A Procuradoria-Geral da República (PGR) no Uíge tem em curso aproximadamente 70 processos-crime relacionados com corrupção e peculato, envolvendo sobretudo gestores públicos da província.
A informação foi avançada na quinta-feira pelo Procurador da República Titular no Uíge, Isaac Eduardo, que assegura que os casos estão a ser instruídos “a bom ritmo”.
Segundo o magistrado, apesar do número elevado de processos, a quantidade de casos já remetidos ao tribunal continua baixa, devido à insuficiência de recursos humanos, sobretudo de instrutores processuais.
“Temos municípios com apenas um instrutor e outros com dois. Nessas condições, torna-se impossível dar um tratamento célere ao volume de processos existentes”, explicou, lamentando as limitações.
Nos últimos meses, o Ministério Público no Uíge foi reforçado com nove novos magistrados, passando de 11 para 20. Com este aumento, Isaac Eduardo espera uma melhoria significativa no andamento processual ainda este ano.

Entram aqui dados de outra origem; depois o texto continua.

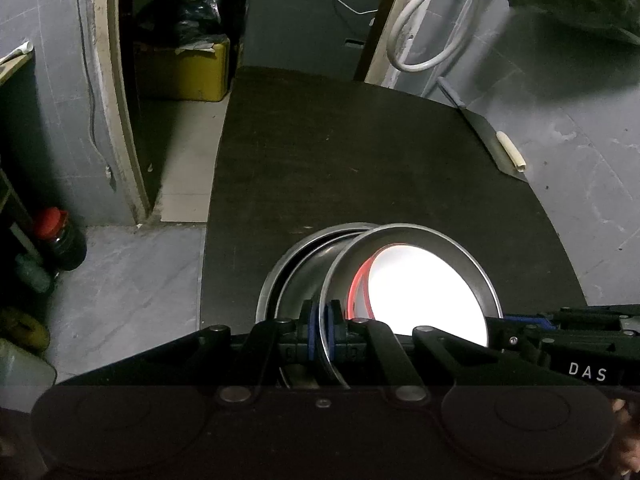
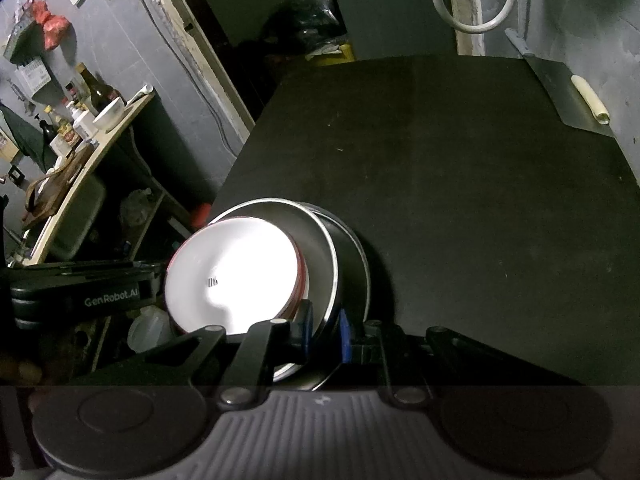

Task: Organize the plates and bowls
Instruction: 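Lower the steel bowl onto the steel plate stack with both grippers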

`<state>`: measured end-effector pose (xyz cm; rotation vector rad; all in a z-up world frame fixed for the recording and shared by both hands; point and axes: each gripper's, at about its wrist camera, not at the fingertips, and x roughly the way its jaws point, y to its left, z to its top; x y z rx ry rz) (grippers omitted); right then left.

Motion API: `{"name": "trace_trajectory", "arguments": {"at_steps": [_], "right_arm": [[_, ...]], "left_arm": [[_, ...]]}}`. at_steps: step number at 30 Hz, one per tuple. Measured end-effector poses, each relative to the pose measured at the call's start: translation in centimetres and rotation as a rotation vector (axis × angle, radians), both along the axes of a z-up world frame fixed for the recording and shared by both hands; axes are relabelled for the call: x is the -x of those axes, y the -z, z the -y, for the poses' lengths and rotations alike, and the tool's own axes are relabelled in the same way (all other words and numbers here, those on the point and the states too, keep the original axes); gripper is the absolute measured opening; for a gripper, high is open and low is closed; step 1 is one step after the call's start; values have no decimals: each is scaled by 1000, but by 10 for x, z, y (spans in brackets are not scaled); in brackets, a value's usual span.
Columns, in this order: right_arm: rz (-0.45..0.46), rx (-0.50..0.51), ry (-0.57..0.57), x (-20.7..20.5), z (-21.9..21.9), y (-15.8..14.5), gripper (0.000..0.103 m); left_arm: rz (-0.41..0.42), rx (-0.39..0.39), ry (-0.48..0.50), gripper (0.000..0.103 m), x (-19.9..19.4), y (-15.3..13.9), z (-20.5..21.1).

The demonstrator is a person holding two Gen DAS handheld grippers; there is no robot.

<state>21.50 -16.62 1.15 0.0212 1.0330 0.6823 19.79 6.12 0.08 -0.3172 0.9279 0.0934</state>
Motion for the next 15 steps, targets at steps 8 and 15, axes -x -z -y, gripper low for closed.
{"name": "trace_trajectory", "arguments": {"at_steps": [8, 15], "right_arm": [[9, 5, -6, 0, -1, -1, 17], [11, 6, -1, 0, 0, -1, 17]], "left_arm": [[-3, 1, -5, 4, 0, 0, -1], [-4, -1, -3, 4, 0, 0, 0]]}}
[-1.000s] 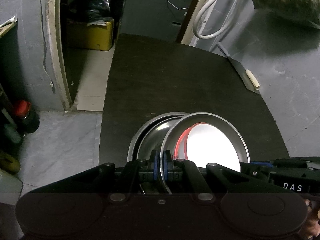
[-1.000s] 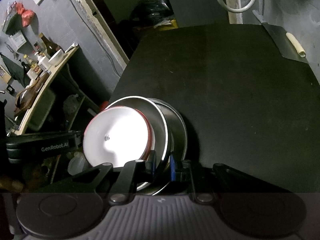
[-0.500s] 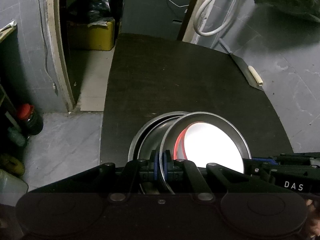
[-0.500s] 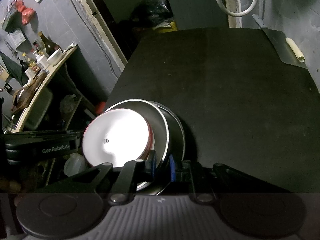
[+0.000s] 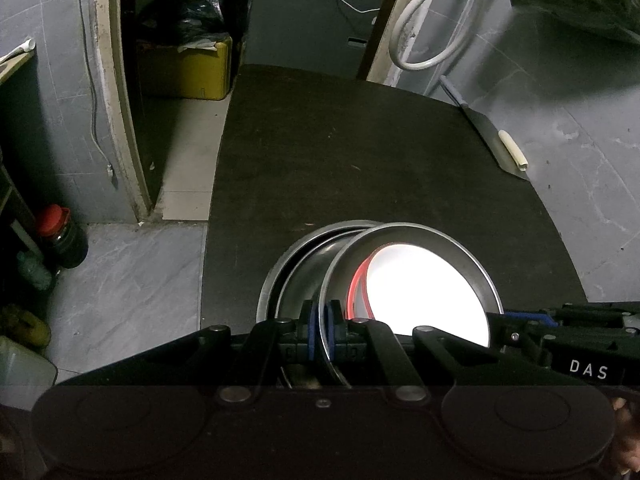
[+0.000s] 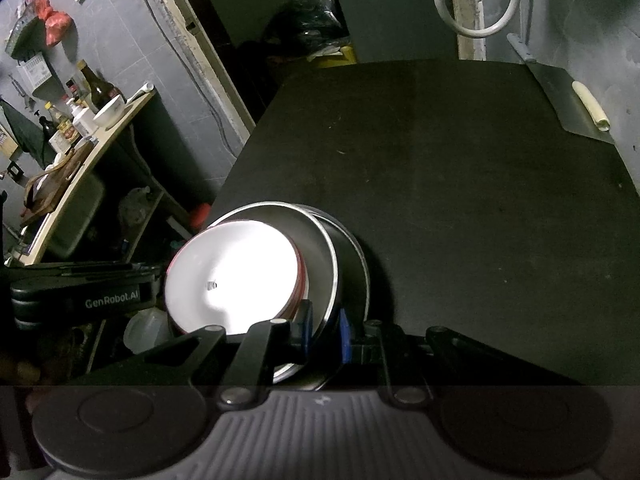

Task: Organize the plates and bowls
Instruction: 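Lower the steel bowl onto the steel plate stack with both grippers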

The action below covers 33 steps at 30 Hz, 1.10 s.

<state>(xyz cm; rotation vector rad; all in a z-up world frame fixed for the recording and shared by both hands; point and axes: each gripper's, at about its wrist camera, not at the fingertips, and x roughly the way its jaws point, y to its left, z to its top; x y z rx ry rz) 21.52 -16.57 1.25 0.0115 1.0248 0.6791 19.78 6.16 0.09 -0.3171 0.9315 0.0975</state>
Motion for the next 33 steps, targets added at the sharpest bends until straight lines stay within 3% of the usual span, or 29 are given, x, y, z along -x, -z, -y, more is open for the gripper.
{"name": "trace_trajectory", "arguments": {"at_steps": [33], "right_arm": [[6, -22, 59, 1, 2, 3, 17]], "left_arm": [[-23, -48, 2, 7, -3, 0, 7]]}}
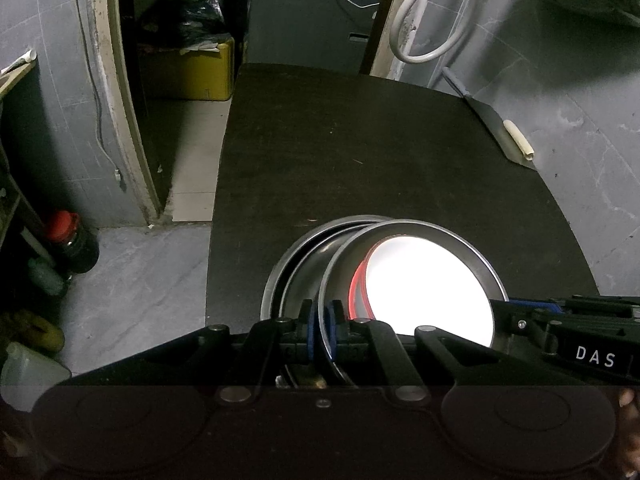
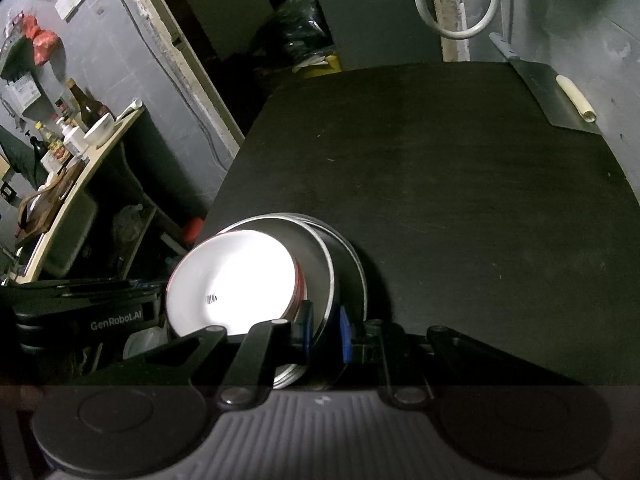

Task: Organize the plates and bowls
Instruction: 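Lower the steel bowl onto the steel plate stack with both grippers, then open both grippers and release the steel bowl rim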

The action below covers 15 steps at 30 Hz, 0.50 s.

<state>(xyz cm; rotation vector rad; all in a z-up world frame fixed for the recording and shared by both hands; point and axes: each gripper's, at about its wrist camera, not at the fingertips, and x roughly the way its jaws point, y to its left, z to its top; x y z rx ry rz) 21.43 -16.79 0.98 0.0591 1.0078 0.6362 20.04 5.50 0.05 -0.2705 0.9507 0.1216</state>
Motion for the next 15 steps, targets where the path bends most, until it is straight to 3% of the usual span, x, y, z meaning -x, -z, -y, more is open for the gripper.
{"name": "trace_trajectory", "arguments": {"at_steps": [6, 15], "right_arm": [[-2, -4, 10, -1, 0, 1, 18], [-1, -3, 36, 1, 3, 2, 28]], "left_arm": [[-6, -14, -9, 15, 0, -1, 1], [-2, -30, -29, 23, 4, -3, 0]]}}
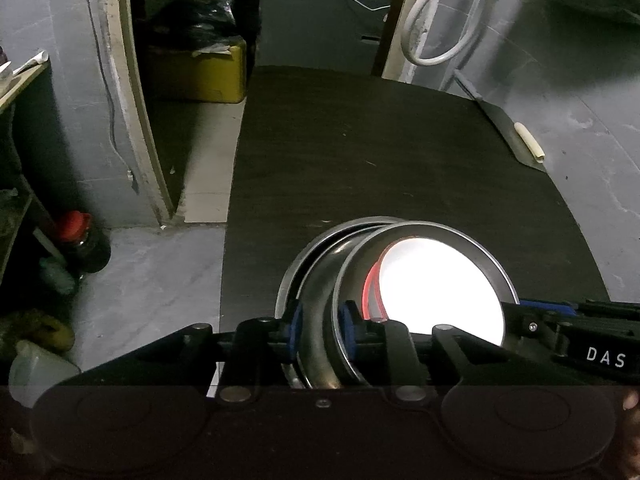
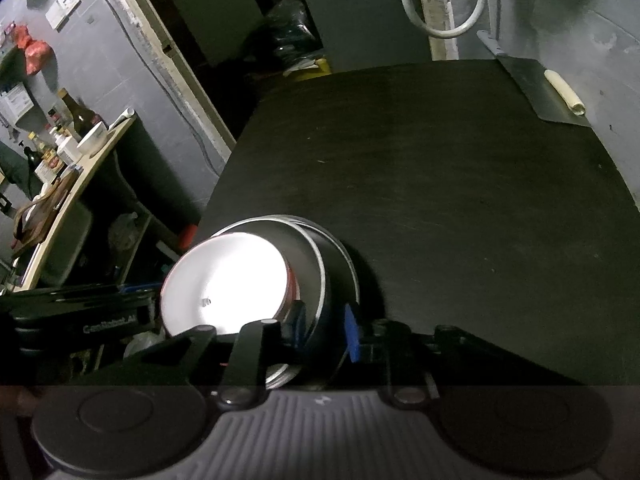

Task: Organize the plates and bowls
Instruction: 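Open both grippers and release the steel bowl rim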

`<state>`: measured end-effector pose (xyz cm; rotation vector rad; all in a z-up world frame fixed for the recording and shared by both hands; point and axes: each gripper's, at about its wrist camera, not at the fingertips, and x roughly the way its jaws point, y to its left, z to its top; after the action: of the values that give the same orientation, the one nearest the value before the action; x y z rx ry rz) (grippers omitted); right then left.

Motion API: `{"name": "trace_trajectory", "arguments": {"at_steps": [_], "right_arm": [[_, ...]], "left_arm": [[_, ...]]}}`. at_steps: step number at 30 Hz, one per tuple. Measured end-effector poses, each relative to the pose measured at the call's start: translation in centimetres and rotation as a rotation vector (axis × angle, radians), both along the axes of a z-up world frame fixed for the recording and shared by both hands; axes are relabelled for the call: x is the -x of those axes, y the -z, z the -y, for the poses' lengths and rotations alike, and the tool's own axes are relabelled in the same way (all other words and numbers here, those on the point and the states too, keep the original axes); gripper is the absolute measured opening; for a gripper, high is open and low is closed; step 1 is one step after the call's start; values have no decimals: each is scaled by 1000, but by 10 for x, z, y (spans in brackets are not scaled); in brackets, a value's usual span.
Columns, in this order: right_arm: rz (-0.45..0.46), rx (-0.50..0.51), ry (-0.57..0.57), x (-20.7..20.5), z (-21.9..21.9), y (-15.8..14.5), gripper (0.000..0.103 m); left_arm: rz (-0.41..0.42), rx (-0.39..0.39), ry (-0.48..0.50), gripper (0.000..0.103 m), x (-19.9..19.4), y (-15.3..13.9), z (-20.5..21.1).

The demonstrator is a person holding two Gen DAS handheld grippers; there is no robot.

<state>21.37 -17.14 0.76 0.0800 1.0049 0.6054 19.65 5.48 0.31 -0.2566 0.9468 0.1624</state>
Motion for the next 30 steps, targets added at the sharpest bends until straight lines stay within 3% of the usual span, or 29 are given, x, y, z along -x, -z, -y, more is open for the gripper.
{"name": "trace_trajectory", "arguments": {"at_steps": [12, 23, 30], "right_arm": [[11, 1, 29, 7, 9, 1, 45], [47, -14, 52, 19, 21, -7, 50], [74, -34, 49, 28, 28, -16, 61]], "left_arm": [[52, -52, -39, 55, 12, -13, -1], [82, -80, -73, 68, 30, -26, 5], [118, -87, -80, 91, 44, -37, 13]]}}
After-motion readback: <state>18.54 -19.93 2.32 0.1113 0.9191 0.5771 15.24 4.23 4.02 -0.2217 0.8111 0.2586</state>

“O nosso desafio é que todos os processos tramitem e possam ser remetidos ao tribunal. Estamos comprometidos em concluir todos os casos em instrução, incluindo matérias cíveis, laborais e de família”, afirmou.
Paralelamente, a PGR no Uíge realizou na sexta-feira uma acção formativa sobre recursos em matéria penal, dirigida aos magistrados afectos à instrução criminal e ao tribunal.
A formação, orientada pelo procurador Wilson Gaspar, visa reforçar competências técnicas no âmbito dos recursos penais, garantindo maior qualidade e sustentabilidade dos actos praticados pelos magistrados.
Durante o encontro, foram abordados temas relacionados com recursos contra decisões que põem fim ao processo, bem como recursos ordinários interpostos durante a fase inicial da tramitação.
A PGR no Uíge tem vindo a intensificar acções de capacitação e de combate aos crimes de natureza económico-financeira, num contexto em que o número de casos envolvendo gestores públicos continua a aumentar na província.